“When I found out that I had won (the Pulitzer Prize), it was absolutely unbelievable. I knew that the coverage was special, it was an unbelievably heart-wrenching story, and my team worked for 48 hours straight…,” exclaims Gretchen.
She’s the managing editor of a local newspaper, she co-hosts her own weekly radio show, and she has won the Pulitzer prize – is there anything that Gretchen Putnam can’t do?
Gretchen Putnam of Atkinson, NH, has worked with the Eagle Tribune, based in Haverhill, MA, since 1995, when she joined as a reporter. “I always knew that I wanted to be a reporter. One of my favorite books growing up was Harriet the Spy; she had her little composition notebook, she wrote down everything, and I wanted to be just like her. She was an inquisitive kid that got involved!” says Gretchen.
Although she was named managing editor in 2007, Gretchen still reports for the paper. “Even though I’ve made my way up the chain, journalism has never gotten out of my blood. I have to be outside talking to people; I just love the adrenaline rush that I get from getting a good story.”

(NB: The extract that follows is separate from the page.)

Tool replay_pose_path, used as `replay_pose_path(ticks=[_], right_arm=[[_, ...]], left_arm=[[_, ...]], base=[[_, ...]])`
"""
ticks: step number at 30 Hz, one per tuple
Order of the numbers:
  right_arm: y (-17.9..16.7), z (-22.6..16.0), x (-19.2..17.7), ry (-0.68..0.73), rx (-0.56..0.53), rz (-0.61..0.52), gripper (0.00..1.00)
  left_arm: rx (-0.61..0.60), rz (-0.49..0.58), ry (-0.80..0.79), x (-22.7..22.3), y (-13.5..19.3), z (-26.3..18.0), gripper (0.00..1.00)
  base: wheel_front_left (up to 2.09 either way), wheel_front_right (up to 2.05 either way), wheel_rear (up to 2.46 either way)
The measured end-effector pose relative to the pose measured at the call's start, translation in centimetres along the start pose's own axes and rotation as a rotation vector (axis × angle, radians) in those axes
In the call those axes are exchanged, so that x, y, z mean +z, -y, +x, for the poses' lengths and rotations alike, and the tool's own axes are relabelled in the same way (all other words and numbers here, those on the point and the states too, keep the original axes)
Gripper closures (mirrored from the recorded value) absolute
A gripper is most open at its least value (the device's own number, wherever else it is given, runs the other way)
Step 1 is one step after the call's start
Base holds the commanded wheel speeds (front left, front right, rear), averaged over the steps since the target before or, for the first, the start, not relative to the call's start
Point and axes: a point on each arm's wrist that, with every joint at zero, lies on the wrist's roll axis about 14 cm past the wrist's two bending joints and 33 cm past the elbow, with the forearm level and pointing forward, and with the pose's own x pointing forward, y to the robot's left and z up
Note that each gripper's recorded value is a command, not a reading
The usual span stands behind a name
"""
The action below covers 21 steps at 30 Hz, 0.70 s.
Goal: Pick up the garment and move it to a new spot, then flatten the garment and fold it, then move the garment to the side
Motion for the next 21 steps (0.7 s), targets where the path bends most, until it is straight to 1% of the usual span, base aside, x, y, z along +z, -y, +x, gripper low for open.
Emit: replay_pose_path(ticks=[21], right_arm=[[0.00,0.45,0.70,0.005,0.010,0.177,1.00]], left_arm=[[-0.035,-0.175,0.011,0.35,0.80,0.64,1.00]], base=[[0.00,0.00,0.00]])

One of the most touching stories Gretchen reported on was about the “miracle baby,” when a man shook his infant son and the baby barely survived. She even had the opportunity to do a follow-up story twelve years later. “The mother called me and asked if I wanted to give an update, and it’s amazing what she has sacrificed for her child,” Gretchen says. As a result of the story, people have made thousands of dollars in charitable donations towards the family’s needs.
Gretchen won the Pulitzer Prize in 2003 for a breaking news series of stories about four boys who drowned in the Merrimack River. Gretchen says, “When I found out that I had won, it was absolutely unbelievable. I knew that the coverage was special, it was an unbelievably heart-wrenching story, and my team worked for 48 hours straight. The editor at the time kept saying to us, ‘This is Pulitzer material,’ and we thought, ‘Yeah, right,’ but a couple of months later, we found out that we were finalists! It’s such an incredible honor.”
In addition to her job at the Eagle Tribune, Gretchen also co-hosts a weekly radio show called “Politically Active” on WCCM AM 1110. She has only been on the show for a few months, but she says that it has become a great way to hear what real people are saying about the local political issues.
Gretchen says that her favorite aspect of working in the media is being able to make a difference. “You can expose the good as well as the bad,” she says. “The best kinds of stories are those big breaks that bring out donations and really show peoples’ kindness towards one another.”
When she isn’t working at the Eagle Tribune or at WCCM, Gretchen spends all the time she can with her family. “My mom and my grandmother really inspired me to pursue my dreams. They were both elected officials in our community, and they are very strong, independent, well respected women. I try to be the same role model for my children. It’s difficult to work and be a mother, especially when you’re getting newsbreaks 24 hours a day, seven days a week. It’s a challenge and you never get a break, but I wouldn’t trade it for the world!”
Gretchen’s own words of wisdom speak volumes about her character. “I think the biggest thing that women need to realize is that you really CAN have it all. You can work hard and do what you love, and still make time for your family. It’s a challenge, but completely doable.” Gretchen is proof that passion creates limitless possibilities.